El precedente que Sony no quiere repetir con el boicot PlayStation
Esto ya lo vimos con Microsoft en 2013, cuando la comunidad frenó el intento de imponer un DRM siempre conectado en Xbox One. Aquí el pulso es parecido: sin formato físico, el jugador pierde la última palanca real de poder. El streaming y las suscripciones van de eso, de que todo esté prestado.
El PlayStation Blackout quizá no haga saltar los gráficos de usuarios activos, porque Sony no suele desvelarlos. Pero el ruido en redes es más que anecdótico. Otra cosa es que una semana sin PSN cambie una hoja de ruta que parece ya cocinada. La protesta funciona como síntoma, no como sentencia.

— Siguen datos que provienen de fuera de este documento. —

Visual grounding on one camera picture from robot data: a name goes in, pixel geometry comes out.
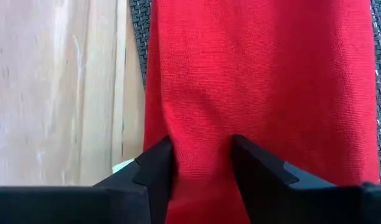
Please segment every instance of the red fabric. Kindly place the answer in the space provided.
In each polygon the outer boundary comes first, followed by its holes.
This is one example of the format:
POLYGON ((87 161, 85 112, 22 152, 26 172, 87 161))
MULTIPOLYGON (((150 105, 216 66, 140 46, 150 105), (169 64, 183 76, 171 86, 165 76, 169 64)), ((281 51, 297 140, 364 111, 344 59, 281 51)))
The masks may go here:
POLYGON ((155 0, 145 148, 170 134, 167 223, 248 223, 243 134, 335 184, 378 182, 369 1, 155 0))

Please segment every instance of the wooden panel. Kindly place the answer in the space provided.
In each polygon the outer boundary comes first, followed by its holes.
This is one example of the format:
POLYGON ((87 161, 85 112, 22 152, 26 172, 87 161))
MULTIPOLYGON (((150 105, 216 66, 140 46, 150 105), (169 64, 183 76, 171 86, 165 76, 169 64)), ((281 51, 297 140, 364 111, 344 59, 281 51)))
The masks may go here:
POLYGON ((0 0, 0 185, 94 184, 140 153, 126 4, 0 0))

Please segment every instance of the red knit fabric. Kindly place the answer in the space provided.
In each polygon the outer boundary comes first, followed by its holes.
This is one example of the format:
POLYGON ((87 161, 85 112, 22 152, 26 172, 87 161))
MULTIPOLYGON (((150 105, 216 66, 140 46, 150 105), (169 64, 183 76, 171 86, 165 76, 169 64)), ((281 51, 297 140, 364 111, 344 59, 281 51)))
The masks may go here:
POLYGON ((230 135, 335 184, 378 182, 369 1, 155 0, 145 148, 169 134, 167 223, 248 223, 230 135))

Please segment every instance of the wood grain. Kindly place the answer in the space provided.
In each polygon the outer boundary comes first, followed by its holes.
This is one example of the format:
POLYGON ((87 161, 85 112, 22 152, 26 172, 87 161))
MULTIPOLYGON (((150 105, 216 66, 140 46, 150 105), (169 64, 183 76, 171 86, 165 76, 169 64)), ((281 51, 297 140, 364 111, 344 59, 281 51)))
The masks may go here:
POLYGON ((127 47, 120 63, 130 34, 118 6, 0 0, 0 185, 94 184, 140 152, 141 138, 126 136, 128 114, 143 133, 141 82, 127 88, 138 57, 127 47))

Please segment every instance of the light wooden surface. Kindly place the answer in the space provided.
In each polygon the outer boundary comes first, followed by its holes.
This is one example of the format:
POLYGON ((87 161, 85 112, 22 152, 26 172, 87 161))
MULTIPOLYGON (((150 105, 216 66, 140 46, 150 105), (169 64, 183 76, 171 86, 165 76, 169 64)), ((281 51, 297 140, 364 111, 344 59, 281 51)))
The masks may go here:
POLYGON ((141 152, 128 11, 122 0, 0 0, 0 185, 94 184, 141 152))

Yo creo que el apagón tiene más de gesto simbólico que de amenaza real. Aun así, que Sony tenga que leer debates sobre propiedad justo mientras presiona el digital es un recordatorio incómodo: la mayoría de los jugadores tiene poco margen con las consolas sin discos. Son cómodas, sí, pero dejan al jugador con una mano encima del botón de compra y la otra atada.
Hype-O-Meter
Nivel de hype: 7/10. El boicot tiene más ruido que poder de parada, pero el trasfondo es real: sin discos ni segunda mano, la propiedad del juego digital queda en pañales. Ojo, que la comunidad ya consiguió frenar a Microsoft en 2013.
El resumen para vagos (TL;DR)
- 🎯 ¿Qué ha pasado? La comunidad PlayStation apaga consolas del 23 al 31 de agosto contra el fin del formato físico.
- 🔥 ¿Por qué importa? Sony recuerda por email que los juegos digitales se licencian, no se compran.
- 🤔 ¿Nos afecta o es solo un meme? Sin discos, la segunda mano y la propiedad real desaparecen con el apagón.